Karls­ru­he zahlt Tier­schutz­ver­ein ver­ein­bar­te Sum­men

Pforzheimer Kurier - - KARLSRUHE -

ke. Ei­nen Tag, nach­dem die Stadt Karls­ru­he vor­über­ge­hend al­le Zah­lun­gen ih­rer­seits an den Tier­schutz­ver­ein Karls­ru­he und Um­ge­bung ge­stoppt hat­te, ist ges­tern die Am­pel wie­der von Rot auf Grün ge­sprun­gen. Die ein­ge­gan­ge­nen Hin­wei­se sei­en ges­tern ge­prüft wor­den, so die Stadt­ver­wal­tung. Das Er­geb­nis: Der Tier­schutz­ver­ein er­fül­le sei­ne Auf­ga­ben, die er et­wa bei der Ver­wah­rung her­ren­lo­ser Tie­re für die Kom­mu­ne über­nimmt, „um­fas­send und ent­spre­chend den An­for­de­run­gen der Stadt“. Des­halb wer­de die Stadt ih­re Zah­lun­gen, die in den 2015 neu ge­fass­ten und An­fang 2016 un­ter­schrie­be­nen Ver­trä­gen mit dem Ver­ein fest­ge­legt sei­en, „aus­füh­ren wie ver­ein­bart“. Da­mit flie­ßen nach Aus­kunft der Stadt­ver­wal­tung an­fal­len­de In­ves­ti­ti­ons­zu­schüs­se zum lau­fen­den Bau ei­nes neu­en Hun­de­hau­ses eben­so wie­der un­ver­än­dert wie Zah­lun­gen zur Er­stat­tung lau­fen­der Kos­ten für die Ver­sor­gung von Fund­tie­ren.

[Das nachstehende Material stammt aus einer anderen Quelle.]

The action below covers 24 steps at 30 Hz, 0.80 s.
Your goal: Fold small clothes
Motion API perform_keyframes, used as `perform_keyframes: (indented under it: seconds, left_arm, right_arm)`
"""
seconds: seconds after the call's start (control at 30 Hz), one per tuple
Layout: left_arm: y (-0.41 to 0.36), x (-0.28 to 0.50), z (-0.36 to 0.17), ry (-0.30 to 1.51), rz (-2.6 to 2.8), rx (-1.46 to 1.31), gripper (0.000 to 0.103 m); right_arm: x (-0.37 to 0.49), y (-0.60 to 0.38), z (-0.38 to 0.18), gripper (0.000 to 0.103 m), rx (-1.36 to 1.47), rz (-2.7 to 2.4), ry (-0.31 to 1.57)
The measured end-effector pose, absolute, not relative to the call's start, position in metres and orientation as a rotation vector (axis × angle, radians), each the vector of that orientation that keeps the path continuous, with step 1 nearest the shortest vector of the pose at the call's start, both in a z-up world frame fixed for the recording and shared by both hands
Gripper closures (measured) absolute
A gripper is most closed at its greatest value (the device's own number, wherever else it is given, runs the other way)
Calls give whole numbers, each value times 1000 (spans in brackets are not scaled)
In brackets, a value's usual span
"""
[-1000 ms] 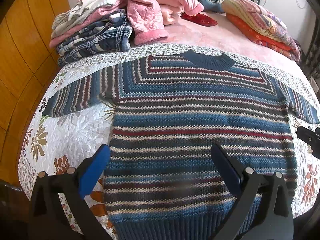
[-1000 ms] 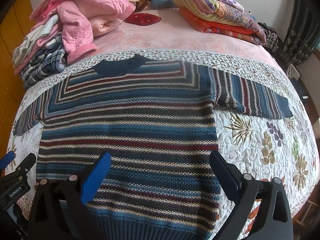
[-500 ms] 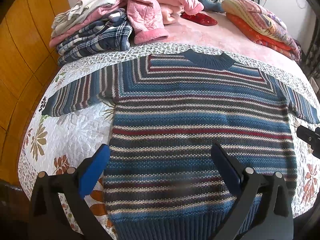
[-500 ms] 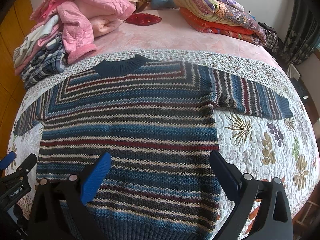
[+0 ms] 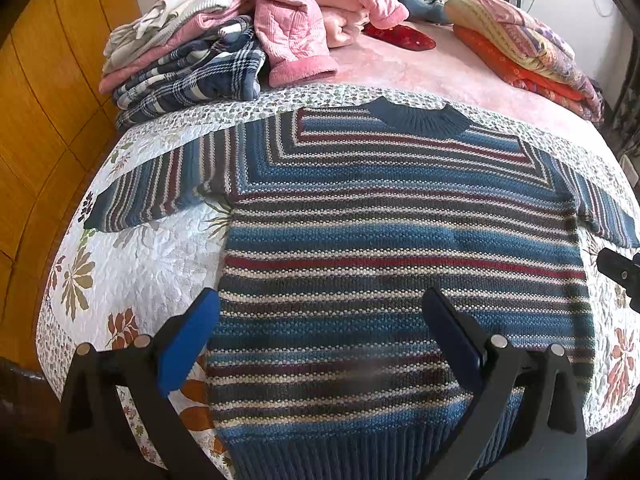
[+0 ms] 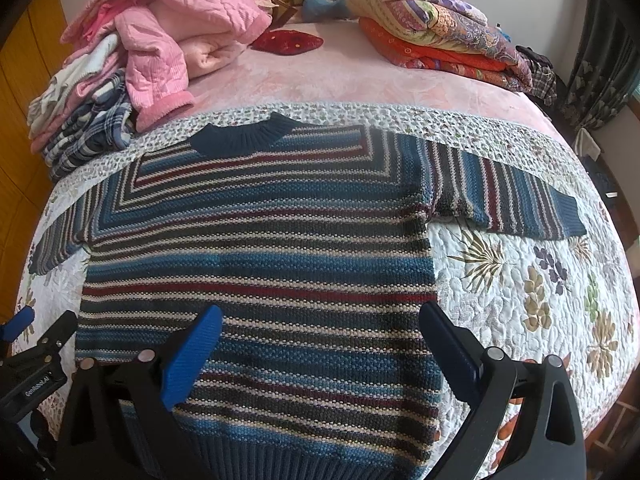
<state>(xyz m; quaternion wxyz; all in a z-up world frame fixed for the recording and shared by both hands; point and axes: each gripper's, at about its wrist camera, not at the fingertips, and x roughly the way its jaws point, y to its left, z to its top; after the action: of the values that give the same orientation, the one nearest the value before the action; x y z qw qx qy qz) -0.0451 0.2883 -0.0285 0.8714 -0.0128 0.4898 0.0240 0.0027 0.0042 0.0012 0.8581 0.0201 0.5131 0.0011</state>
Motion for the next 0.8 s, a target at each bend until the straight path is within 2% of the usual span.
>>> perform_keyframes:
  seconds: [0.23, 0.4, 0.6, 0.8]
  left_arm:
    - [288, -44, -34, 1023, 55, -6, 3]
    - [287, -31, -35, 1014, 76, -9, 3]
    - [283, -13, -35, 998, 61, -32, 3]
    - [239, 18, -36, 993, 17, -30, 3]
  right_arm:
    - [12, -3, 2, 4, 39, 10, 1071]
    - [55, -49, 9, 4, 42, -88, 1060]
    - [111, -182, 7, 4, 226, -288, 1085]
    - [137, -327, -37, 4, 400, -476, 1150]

Die­se Er­stat­tung an den Tier­schutz­ver­ein be­trägt jähr­lich 100 000 Eu­ro, da­von steht ak­tu­ell die zwei­te Ra­te von 50 000 Eu­ro zur Aus­zah­lung an. (Die BNN be­rich­te­ten.) Die Stadt be­ton­te ges­tern, sie ha­be an­ste­hen­de Zah­lun­gen an den Ver­ein „als ers­te rou­ti­ne­mä­ßi­ge Vor­sichts­maß­nah­me kurz­fris­tig zu­rück­ge­stellt“, auch „in Ver­ant­wor­tung für die Steu­er­mit­tel, die hier flie­ßen“. Da kei­ne Fris­ten ver­stri­chen sei­en, ent­ste­he dem Tier­schutz­ver­ein kein fi­nan­zi­el­ler Scha­den, so die städ­ti­sche Mit­tei­lung.